> _Task description_
Would you write out the whole listing below exactly as given?

··· Provided material ···

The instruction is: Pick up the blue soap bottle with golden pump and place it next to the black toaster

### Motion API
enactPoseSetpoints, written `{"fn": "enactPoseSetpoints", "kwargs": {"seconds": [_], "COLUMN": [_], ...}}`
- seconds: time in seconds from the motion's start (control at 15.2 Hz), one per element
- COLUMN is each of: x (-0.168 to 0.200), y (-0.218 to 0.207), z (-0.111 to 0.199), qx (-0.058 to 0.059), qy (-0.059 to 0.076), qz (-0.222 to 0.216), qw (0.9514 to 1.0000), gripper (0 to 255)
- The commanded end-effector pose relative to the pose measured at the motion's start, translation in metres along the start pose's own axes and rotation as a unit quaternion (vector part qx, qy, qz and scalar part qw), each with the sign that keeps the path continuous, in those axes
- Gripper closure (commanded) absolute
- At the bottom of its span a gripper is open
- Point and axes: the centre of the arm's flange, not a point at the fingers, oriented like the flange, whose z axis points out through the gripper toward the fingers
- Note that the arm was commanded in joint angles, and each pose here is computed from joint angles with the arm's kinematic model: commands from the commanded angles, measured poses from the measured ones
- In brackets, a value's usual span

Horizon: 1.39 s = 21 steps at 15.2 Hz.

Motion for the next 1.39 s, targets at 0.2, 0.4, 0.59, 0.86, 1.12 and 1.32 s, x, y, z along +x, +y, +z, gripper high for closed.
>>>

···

> _Answer for the task_
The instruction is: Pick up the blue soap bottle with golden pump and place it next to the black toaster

### Motion API
enactPoseSetpoints, written `{"fn": "enactPoseSetpoints", "kwargs": {"seconds": [_], "COLUMN": [_], ...}}`
- seconds: time in seconds from the motion's start (control at 15.2 Hz), one per element
- COLUMN is each of: x (-0.168 to 0.200), y (-0.218 to 0.207), z (-0.111 to 0.199), qx (-0.058 to 0.059), qy (-0.059 to 0.076), qz (-0.222 to 0.216), qw (0.9514 to 1.0000), gripper (0 to 255)
- The commanded end-effector pose relative to the pose measured at the motion's start, translation in metres along the start pose's own axes and rotation as a unit quaternion (vector part qx, qy, qz and scalar part qw), each with the sign that keeps the path continuous, in those axes
- Gripper closure (commanded) absolute
- At the bottom of its span a gripper is open
- Point and axes: the centre of the arm's flange, not a point at the fingers, oriented like the flange, whose z axis points out through the gripper toward the fingers
- Note that the arm was commanded in joint angles, and each pose here is computed from joint angles with the arm's kinematic model: commands from the commanded angles, measured poses from the measured ones
- In brackets, a value's usual span

Horizon: 1.39 s = 21 steps at 15.2 Hz.

Motion for the next 1.39 s, targets at 0.2, 0.4, 0.59, 0.86, 1.12 and 1.32 s, x, y, z along +x, +y, +z, gripper high for closed.
>>>

That's the full output for the exercise.